**Task goal**
From the entries, copy every line that carries the string "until".

**Supplied entries**

++++++++++

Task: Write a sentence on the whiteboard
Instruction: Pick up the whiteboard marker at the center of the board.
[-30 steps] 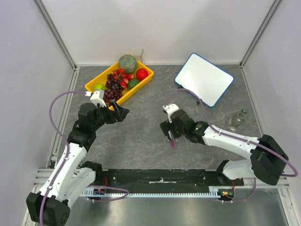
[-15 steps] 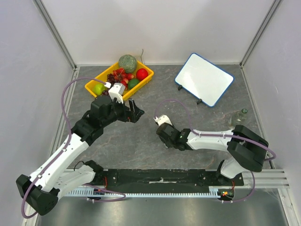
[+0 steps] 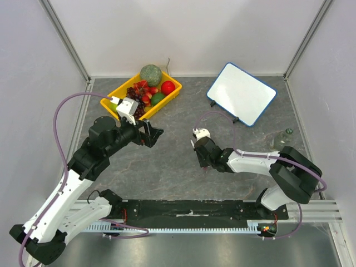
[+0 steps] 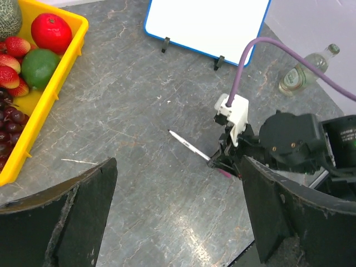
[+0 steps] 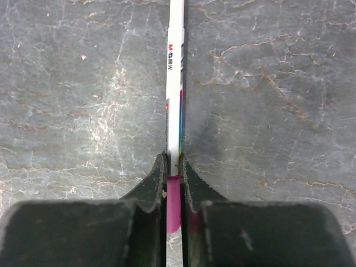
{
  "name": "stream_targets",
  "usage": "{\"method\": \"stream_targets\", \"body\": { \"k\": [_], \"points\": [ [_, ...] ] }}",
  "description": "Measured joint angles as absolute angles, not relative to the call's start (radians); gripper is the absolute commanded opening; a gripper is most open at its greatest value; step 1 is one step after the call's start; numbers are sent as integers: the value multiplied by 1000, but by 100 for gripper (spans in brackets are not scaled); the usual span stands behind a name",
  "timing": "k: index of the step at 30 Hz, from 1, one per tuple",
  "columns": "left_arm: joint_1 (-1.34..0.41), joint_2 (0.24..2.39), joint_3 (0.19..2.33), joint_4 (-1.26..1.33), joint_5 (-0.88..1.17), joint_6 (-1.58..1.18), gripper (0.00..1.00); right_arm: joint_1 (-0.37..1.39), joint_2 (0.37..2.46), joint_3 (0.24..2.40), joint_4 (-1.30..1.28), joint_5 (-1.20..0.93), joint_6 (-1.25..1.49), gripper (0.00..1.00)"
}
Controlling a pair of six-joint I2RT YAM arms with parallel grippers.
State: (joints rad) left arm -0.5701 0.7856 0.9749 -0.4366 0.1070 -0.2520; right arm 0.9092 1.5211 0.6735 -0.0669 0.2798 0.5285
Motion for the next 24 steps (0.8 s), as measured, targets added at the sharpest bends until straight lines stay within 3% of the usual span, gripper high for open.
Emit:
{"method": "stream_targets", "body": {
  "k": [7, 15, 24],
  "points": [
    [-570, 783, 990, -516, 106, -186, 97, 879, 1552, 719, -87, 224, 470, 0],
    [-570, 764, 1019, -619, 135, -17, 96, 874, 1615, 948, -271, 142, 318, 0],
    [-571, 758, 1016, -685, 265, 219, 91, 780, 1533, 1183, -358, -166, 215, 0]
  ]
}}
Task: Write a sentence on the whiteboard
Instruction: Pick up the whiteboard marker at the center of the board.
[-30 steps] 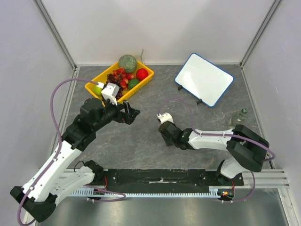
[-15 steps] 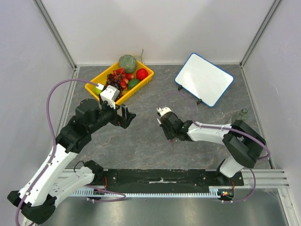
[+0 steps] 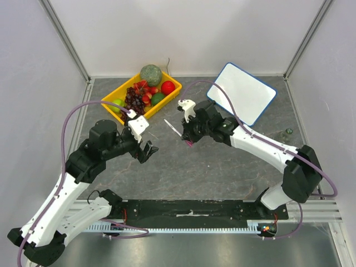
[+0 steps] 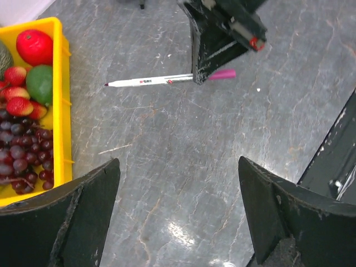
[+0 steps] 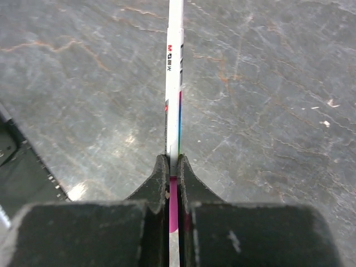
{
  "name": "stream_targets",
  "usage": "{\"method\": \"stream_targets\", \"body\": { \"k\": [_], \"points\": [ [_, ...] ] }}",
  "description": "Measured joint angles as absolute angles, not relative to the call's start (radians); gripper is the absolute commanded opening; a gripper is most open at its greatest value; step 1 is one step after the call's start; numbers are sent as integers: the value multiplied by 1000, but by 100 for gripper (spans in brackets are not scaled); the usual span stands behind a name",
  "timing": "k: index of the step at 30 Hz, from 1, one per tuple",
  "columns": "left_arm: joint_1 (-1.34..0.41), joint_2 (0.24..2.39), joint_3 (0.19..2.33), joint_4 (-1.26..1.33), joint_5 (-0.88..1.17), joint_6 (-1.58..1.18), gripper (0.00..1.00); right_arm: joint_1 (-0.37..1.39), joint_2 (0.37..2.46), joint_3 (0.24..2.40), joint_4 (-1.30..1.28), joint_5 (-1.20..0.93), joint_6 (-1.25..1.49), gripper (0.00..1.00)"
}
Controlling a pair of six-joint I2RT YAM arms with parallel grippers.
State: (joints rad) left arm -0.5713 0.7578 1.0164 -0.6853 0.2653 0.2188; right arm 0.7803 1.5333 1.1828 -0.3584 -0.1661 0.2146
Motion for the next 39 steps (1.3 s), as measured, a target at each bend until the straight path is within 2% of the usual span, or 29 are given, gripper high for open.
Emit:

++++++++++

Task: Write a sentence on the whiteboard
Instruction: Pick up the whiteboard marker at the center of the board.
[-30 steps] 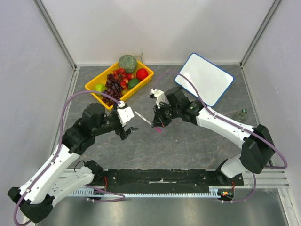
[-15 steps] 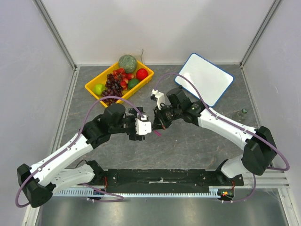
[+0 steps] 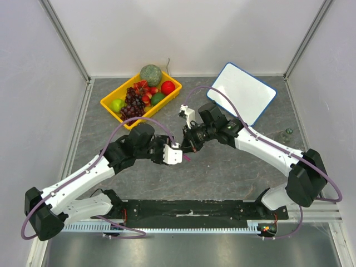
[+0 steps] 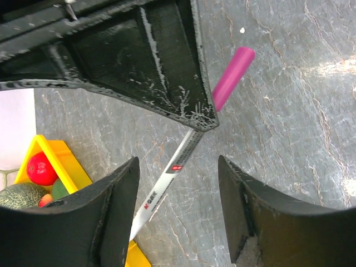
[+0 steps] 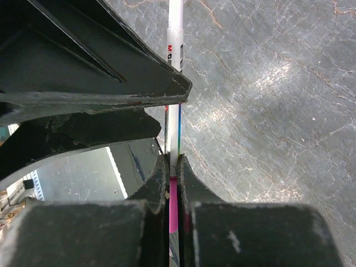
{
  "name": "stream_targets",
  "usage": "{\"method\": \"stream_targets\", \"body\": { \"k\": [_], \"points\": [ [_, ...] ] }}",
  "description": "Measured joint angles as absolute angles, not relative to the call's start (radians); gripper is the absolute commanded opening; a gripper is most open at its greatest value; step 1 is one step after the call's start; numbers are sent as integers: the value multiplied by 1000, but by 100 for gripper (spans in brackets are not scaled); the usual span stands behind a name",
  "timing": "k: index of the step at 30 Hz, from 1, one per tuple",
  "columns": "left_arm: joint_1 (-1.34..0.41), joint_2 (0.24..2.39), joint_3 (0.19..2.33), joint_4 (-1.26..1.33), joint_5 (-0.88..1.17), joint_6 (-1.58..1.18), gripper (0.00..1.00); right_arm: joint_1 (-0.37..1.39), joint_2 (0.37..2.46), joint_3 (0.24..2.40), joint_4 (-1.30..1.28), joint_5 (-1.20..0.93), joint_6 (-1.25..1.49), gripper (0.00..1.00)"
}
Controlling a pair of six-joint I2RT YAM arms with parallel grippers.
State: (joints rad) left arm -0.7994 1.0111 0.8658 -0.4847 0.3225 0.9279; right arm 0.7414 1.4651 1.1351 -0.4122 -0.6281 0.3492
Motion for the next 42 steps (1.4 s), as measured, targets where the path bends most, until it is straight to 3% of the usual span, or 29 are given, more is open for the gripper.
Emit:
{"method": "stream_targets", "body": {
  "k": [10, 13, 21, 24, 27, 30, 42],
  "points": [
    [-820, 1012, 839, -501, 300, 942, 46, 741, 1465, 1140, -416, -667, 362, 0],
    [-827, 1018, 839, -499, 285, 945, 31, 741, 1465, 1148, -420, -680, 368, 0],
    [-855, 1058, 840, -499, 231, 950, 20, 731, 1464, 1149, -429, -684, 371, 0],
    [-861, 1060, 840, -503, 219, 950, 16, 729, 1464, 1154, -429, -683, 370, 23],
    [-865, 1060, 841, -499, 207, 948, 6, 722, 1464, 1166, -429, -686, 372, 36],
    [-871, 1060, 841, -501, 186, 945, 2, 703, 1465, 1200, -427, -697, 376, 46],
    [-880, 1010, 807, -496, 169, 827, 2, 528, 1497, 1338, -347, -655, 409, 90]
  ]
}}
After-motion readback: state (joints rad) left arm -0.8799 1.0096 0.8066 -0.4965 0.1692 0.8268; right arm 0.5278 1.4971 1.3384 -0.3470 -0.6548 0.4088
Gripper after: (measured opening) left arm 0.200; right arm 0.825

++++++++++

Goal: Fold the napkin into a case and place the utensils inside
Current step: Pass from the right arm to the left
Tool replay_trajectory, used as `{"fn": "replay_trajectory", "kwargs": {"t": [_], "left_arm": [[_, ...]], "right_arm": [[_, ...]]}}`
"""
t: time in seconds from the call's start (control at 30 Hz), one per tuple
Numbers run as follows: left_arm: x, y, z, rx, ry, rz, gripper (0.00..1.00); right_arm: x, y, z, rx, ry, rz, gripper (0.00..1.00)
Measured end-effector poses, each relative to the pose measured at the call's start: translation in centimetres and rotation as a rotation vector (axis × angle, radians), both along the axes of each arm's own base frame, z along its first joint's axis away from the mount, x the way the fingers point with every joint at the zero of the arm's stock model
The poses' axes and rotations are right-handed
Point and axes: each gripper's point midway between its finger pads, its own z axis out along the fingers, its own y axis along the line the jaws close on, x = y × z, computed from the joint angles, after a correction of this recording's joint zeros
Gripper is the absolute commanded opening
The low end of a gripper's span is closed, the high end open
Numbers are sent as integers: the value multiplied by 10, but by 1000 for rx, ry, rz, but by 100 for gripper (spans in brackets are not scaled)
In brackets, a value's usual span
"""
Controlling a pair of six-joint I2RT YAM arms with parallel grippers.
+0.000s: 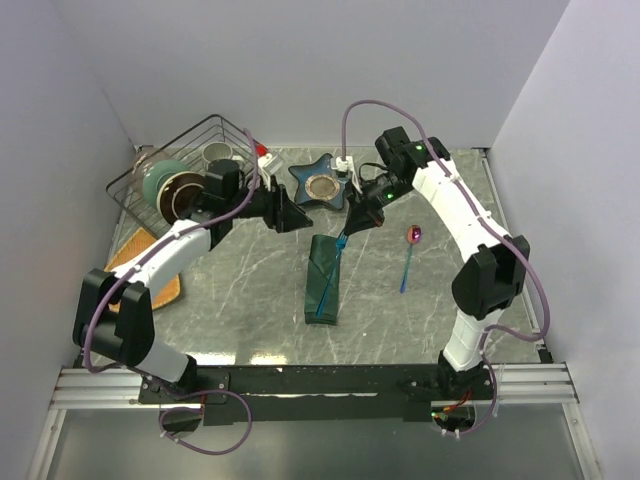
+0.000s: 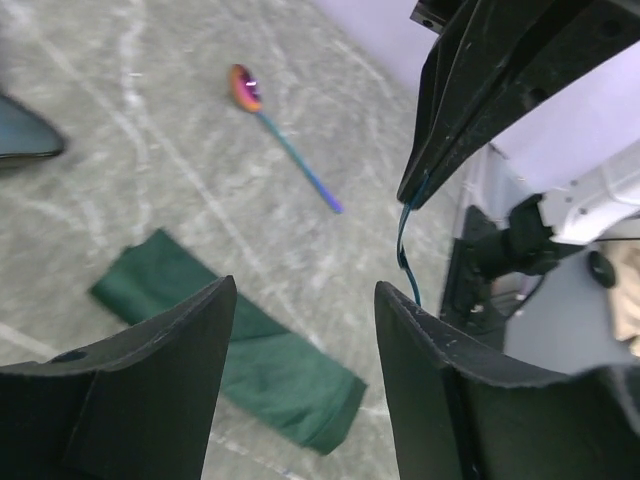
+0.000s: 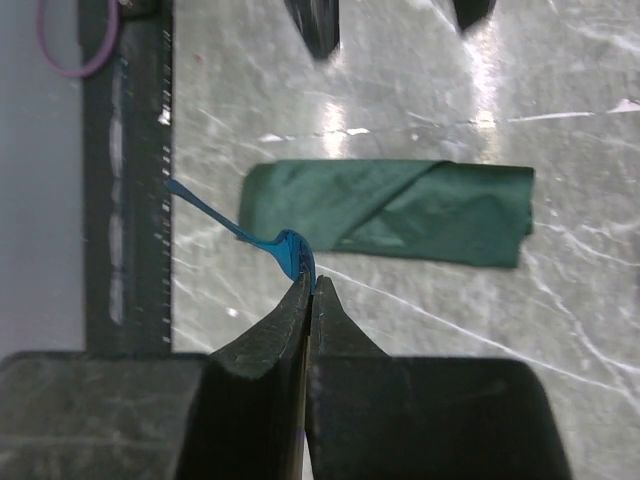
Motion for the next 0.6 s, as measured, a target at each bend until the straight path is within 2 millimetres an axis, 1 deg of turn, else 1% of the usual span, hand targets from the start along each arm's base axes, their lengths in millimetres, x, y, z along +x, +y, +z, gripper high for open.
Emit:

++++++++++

**Response below**
Motion for the next 24 steps (0.8 s), as measured, targets added at the sharpest bends until straight lines stay within 3% of the usual span, gripper high for open.
Motion for the next 39 steps (1.3 s), as measured, a target at each bend until the straight path is within 2% of the usual span, or 29 are given, gripper high for open.
Motion for the next 42 steps (1.4 s), as measured, targets where the path bends most, until it is straight to 3% of the usual span, or 29 are given, more is open for the gripper.
Motion for the next 0.6 s, as measured, a target at each bend until the straight path is within 2 millimetres an axis, 1 deg of turn, else 1% of the usual span, hand targets from the start along each arm's base axes, their lengths in millimetres, x, y, z along +x, +y, +z, gripper high for open.

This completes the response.